楚召淮來時被商陸提醒著戴上眼紗, 商陸似乎也怕有疫病,面上覆著用艾草熏過的干巾掩住口鼻, 離得遠遠地在那看。
沒一會, 囚車骨碌碌的聲音響起, 遊街示眾完,終於將陳知縣押到了菜市口。
楚召淮微微掀起眼紗一角,露出半張臉好奇地看過去。
陳知縣已沒了昨日的風光,他似乎是受了刑,囚衣帶血狼狽不堪, 渾身發抖著蜷縮在囚車中, 滿臉都是驚恐的淚。
楚召淮微微蹙眉。
商陸掃見他的神情, 問:「怎麼,心軟?」
「不是的。」楚召淮搖頭。
他就是覺得前方押車的男人有些熟悉。
正看著, 囚車恰好從兩人面前走過。
囚車中魂驚膽落的陳知縣餘光掃到楚召淮,呼吸一頓,像瀕死的魚掙扎著撲騰到囚車角落,被拔了指甲的十指染著血,求助地朝著楚召淮伸出手。
「貴人!大人!」陳知縣痛哭流涕道,「求您饒我一命!是小的豬油蒙了眼,求求貴人!只要留我一條命!」
楚召淮一愣。
商陸蹙眉,伸手將楚召淮護在身後,厭惡看著他。
陳知縣高坐縣衙,能憑藉著權勢將百姓的命不當回事,如今身份調轉,他也成了屠刀下待砍之人,終於知曉畏懼為何物。
「貴人!神仙!求您高抬貴手……只要您一句話!」
陳知縣說著說著,竟然開始在囚車中哐哐磕頭。
三年知縣,自認能百姓的生死讓他飄然欲仙,無法無天,昨日精蟲上腦覬覦知府也畏懼幾分的貴人。

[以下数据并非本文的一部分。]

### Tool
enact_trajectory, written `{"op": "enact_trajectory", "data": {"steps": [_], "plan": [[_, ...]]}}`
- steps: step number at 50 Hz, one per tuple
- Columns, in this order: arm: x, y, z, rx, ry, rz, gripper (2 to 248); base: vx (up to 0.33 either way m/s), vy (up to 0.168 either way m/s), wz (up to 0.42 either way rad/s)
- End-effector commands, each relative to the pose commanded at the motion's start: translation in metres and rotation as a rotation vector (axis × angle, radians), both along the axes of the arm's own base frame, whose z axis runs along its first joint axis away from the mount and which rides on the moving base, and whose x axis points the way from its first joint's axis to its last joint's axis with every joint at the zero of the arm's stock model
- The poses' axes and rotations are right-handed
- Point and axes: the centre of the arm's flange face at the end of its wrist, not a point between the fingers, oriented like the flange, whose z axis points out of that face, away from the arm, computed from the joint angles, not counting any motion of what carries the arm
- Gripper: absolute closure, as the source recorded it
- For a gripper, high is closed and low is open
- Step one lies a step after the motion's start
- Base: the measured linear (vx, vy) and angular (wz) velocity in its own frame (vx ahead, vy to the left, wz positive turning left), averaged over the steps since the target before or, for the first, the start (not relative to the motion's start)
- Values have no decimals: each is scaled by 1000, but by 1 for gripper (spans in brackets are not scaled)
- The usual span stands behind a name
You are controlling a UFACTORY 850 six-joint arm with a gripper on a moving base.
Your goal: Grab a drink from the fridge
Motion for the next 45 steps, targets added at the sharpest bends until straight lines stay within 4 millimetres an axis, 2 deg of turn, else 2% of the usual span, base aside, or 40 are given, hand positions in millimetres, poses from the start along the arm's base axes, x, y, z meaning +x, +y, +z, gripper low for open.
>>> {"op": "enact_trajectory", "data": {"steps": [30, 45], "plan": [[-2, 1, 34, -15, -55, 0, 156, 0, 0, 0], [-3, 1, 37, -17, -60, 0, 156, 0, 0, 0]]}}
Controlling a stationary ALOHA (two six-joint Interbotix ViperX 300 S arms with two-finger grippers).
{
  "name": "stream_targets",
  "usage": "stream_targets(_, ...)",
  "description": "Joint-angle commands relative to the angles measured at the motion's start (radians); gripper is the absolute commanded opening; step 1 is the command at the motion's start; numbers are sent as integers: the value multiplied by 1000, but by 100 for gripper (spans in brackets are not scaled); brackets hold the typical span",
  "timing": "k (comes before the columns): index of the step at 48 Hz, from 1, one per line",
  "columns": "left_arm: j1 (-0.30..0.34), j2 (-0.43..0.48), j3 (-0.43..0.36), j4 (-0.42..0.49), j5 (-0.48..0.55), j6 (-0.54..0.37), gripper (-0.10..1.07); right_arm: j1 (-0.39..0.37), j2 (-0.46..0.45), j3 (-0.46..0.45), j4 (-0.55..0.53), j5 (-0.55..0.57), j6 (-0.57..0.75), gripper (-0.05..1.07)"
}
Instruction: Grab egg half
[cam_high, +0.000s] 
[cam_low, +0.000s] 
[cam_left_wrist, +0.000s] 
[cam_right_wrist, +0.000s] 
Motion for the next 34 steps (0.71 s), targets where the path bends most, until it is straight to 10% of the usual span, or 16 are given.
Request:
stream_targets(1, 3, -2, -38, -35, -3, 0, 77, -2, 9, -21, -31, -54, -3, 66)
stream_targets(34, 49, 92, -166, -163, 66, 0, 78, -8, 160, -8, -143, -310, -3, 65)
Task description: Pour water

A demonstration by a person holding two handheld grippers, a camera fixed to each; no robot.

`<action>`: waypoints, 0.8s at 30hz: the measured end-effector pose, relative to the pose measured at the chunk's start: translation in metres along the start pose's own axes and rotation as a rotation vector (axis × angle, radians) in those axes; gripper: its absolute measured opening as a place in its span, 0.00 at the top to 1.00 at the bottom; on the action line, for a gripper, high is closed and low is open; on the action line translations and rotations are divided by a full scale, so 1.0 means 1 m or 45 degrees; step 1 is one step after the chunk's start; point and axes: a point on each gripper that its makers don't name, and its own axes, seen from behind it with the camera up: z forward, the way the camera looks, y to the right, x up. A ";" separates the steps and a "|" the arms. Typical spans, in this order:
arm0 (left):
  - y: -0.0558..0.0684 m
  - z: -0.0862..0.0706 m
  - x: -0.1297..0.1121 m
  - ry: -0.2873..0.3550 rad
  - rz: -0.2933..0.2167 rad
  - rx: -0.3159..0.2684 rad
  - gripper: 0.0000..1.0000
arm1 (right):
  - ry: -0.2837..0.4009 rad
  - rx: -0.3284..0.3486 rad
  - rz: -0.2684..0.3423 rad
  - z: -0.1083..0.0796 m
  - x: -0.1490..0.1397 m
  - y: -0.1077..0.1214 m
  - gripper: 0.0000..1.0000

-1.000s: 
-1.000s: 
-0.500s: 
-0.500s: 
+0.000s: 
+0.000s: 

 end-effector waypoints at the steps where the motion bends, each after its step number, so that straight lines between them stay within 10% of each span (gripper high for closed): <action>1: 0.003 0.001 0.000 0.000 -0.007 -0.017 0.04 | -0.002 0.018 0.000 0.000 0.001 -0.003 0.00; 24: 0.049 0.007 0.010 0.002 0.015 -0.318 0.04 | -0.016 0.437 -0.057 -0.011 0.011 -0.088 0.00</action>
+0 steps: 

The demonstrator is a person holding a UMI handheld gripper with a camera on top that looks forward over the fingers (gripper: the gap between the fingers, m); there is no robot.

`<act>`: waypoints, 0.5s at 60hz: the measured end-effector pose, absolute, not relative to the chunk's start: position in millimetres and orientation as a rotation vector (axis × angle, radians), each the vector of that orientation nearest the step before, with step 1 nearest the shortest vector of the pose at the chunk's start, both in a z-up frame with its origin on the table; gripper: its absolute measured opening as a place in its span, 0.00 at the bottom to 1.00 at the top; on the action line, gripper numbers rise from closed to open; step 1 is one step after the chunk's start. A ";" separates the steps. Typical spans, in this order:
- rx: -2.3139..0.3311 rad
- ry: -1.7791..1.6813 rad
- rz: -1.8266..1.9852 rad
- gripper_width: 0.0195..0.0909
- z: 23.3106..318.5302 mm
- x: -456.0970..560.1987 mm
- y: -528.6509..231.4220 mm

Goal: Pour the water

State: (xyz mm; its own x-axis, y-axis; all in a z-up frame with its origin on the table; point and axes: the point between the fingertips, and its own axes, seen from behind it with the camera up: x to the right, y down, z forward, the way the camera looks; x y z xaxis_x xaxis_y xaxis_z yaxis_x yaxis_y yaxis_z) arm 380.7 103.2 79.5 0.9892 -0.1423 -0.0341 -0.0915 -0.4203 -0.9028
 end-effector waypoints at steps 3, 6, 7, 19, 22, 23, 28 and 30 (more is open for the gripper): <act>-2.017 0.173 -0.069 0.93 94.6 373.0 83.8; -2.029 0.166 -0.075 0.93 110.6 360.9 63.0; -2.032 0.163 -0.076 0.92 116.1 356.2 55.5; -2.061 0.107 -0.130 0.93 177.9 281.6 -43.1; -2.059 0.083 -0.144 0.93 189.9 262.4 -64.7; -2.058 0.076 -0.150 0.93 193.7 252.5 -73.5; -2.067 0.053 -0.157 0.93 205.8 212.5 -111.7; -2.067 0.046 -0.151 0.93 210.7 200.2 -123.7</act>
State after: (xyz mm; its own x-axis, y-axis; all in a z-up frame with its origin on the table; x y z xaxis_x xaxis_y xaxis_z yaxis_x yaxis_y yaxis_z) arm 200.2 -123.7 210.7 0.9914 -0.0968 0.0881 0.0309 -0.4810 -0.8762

深更半夜,他滿心期待等著人將漂亮的美人擄來,可等了半晌不知為何昏睡過去。
再次醒來時,枕頭上一左一右兩顆鮮血淋漓的頭顱正瞪大眼睛死死注視著他,不知看了多久,血都將床榻染紅。
陳知縣當即被嚇得尖聲慘叫,魂都飛了。
等縣衙的人進來後,他才恍惚認出那兩顆死不瞑目的頭顱……
正是他派出去擄白大夫的手下。
天還未亮,陳知縣驚魂未定,嚇得人都有些懵了,還未定神就聽得外頭傳來叩門聲。
前來賑災的欽差大人到了。
隨後便淪為了階下囚。
陳知縣戰戰慄栗,拼命朝著楚召淮伸出手,妄圖這可憐百姓的心軟貴人能救他一命。
楚召淮的確心軟,卻不會同情這種罪有應得的兇惡之徒。
將眼紗放下,背後一片狼藉廢墟,卻將他襯得恍如散發暖光的仙人。